Daixin Ransomware | |
Other Names | Daixin Team |
Date of Initial Activity | 2022 |
Location | Unknown |
Suspected Attribution | Ransomware Group |
Motivation | Data Theft |
Software | Windows |
Overview
Common targets
Health Care and Social Assistance
Transportation and Warehousing – United States
Malaysia
Attack Vectors
Software Vulnerabilities
Remote Desktop Protocol (RDP)
How they operate
Initial access is a cornerstone of Daixin’s strategy. The group predominantly targets virtual private network (VPN) servers, exploiting misconfigurations and vulnerabilities to penetrate enterprise defenses. In cases where software flaws are unavailable, they turn to phishing campaigns aimed at extracting login credentials from unsuspecting employees. By compromising VPN access points, Daixin bypasses perimeter defenses and establishes a foothold in the victim’s environment, from which they stage their multi-pronged attack.
Once inside the network, Daixin focuses on reconnaissance and lateral movement. The group conducts a thorough exploration of the compromised environment, using advanced tools to harvest credentials and map the internal network. Stolen credentials often facilitate lateral movement via Secure Shell (SSH) and Remote Desktop Protocol (RDP), enabling Daixin to navigate through critical systems. Their choice of utilities, including Rclone for cloud storage management and Ngrok for establishing reverse proxies, underscores their technical acumen in securely exfiltrating data while avoiding detection.
Data encryption and exfiltration represent the final stages of Daixin’s attack lifecycle. Leveraging a ransomware module based on the Babuk Locker strain, they encrypt files using ChaCha8 algorithms, rendering them inaccessible to victims. For larger files, Daixin employs segmented encryption techniques to optimize performance while ensuring file integrity is irreversibly compromised. They also target VMware ESXi servers, resetting administrative credentials and encrypting virtual machine files, further crippling victim operations. Stolen data is then used as leverage in double-extortion schemes, where organizations are pressured to pay ransom demands under the threat of public exposure.
The Daixin ransomware group exemplifies the evolving complexity of modern ransomware campaigns. Their blend of technical sophistication and psychological manipulation poses significant challenges to organizations and cybersecurity teams.
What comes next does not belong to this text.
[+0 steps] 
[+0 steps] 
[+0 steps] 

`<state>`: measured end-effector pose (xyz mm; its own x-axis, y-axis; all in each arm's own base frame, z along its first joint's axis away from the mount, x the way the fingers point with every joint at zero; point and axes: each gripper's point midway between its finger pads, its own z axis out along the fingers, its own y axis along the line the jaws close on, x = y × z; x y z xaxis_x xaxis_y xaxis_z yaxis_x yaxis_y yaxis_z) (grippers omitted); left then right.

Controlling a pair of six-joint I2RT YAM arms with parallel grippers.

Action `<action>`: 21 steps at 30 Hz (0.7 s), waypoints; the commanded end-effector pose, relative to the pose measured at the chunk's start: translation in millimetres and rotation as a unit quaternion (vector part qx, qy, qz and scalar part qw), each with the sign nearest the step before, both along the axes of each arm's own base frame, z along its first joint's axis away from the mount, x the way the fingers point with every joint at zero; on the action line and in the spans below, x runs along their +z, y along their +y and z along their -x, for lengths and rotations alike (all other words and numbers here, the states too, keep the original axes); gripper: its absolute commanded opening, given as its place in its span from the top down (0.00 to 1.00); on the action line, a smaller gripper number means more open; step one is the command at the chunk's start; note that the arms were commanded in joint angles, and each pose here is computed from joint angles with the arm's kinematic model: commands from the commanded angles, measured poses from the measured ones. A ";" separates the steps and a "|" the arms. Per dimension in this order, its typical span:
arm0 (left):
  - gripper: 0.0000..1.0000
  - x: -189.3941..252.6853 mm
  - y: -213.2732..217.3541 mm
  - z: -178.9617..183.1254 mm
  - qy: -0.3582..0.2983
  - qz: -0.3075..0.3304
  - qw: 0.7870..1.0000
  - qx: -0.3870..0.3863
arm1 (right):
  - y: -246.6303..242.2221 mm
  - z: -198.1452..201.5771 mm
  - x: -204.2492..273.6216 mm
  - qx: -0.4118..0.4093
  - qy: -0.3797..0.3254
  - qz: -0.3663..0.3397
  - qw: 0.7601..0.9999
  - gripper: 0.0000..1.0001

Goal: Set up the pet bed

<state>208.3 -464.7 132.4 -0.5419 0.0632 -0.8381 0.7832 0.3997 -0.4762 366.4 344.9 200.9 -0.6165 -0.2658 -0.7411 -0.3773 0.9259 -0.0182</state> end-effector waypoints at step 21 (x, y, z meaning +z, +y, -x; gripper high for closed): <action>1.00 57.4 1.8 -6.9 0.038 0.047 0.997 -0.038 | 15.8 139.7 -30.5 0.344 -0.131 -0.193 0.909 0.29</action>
By understanding their operational methods, enterprises can better prepare to defend against this persistent threat, emphasizing proactive measures such as patch management, credential security, and network segmentation.
MITRE Tactics and Techniques
1. Initial Access
Technique: Exploit Public-Facing Application (T1190)
Daixin Team exploits vulnerabilities in virtual private network (VPN) servers to gain initial access to target networks.
Technique: Phishing (T1566)
They use phishing campaigns to harvest VPN credentials from employees of targeted organizations.
2. Execution
Technique: Command and Scripting Interpreter (T1059)
The group uses scripts and commands for deploying ransomware and lateral movement.
3. Persistence
Technique: Valid Accounts (T1078)
Stolen credentials allow Daixin Team to maintain access to compromised networks.
4. Privilege Escalation
Technique: Valid Accounts (T1078)
Leveraging stolen credentials with elevated privileges for further actions within the network.
5. Defense Evasion
Technique: Obfuscated Files or Information (T1027)
The group employs obfuscation techniques to bypass detection mechanisms.
Technique: Indicator Removal on Host (T1070)
They delete logs or other traces of their activities to avoid detection.
6. Credential Access
Technique: Credential Dumping (T1003)
Daixin extracts credentials stored within systems to facilitate lateral movement.
7. Discovery
Technique: System Network Configuration Discovery (T1016)
Conducts reconnaissance to map out the target network and identify key systems.
Technique: Remote System Discovery (T1018)
Identifies accessible systems for lateral movement.
8. Lateral Movement
Technique: Remote Services (T1021)
Uses protocols like SSH and RDP for lateral movement within the network.
9. Collection
Technique: Data from Information Repositories (T1213)
Targets databases and shared drives containing sensitive information.
10. Exfiltration
Technique: Exfiltration Over Alternative Protocol (T1048)
Utilizes tools like Rclone and Ngrok to transfer stolen data to external servers.
11. Impact
Technique: Data Encrypted for Impact (T1486)
Deploys ransomware to encrypt critical files and systems, including VMware ESXi servers.
Technique: Service Stop (T1489)
Terminates services to facilitate encryption of files in use.